Congenital growth disorders often manifest themselves at birth as a result of a low birth weight and reduced body length and can thus be detected by ultrasound examinations before birth.

In other cases, the child has a normal birth weight and does not gain corresponding weight in the newborn or infancy. One possible cause of this is chromosomal abnormalities, in which the number or structure of the chromosomes (normally 46, XX in women or 46, XY in men) is changed, which manifests itself in a variety of symptoms and physical abnormalities.
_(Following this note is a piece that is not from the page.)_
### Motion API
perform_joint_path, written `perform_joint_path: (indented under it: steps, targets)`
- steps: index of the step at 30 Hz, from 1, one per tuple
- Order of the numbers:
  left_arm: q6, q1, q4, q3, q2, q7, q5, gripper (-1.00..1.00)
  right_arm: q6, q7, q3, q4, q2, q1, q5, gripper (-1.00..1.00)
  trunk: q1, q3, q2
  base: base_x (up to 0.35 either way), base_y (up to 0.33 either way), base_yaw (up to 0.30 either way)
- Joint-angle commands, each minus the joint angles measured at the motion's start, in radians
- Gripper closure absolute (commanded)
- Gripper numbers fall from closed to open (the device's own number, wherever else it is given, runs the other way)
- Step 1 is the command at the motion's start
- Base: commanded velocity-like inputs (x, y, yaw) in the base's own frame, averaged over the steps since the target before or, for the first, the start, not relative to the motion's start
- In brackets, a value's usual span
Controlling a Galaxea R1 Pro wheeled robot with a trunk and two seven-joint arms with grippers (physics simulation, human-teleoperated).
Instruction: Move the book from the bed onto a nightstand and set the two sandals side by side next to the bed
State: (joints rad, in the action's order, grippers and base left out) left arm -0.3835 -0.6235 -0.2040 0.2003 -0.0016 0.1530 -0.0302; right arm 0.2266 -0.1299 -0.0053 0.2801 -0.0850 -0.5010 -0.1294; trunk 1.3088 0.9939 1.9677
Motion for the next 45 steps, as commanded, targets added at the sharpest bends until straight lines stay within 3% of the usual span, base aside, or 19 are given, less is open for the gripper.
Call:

For example, Down syndrome (trisomy 21) or Turner syndrome (women with only one X chromosome) are associated with reduced body size. Other genetic defects (e.g. osteogenesis imperfecta, the glass bone disease) are also associated with short stature.

Furthermore, hormonal imbalances can lead to growth disorders. This can be congenital or acquired, a well-known example is the underactive thyroid (hypothyroidism). Intestinal diseases such as celiac disease can lead to stunted growth due to malnutrition, as can malnutrition or malnutrition due to insufficient food intake.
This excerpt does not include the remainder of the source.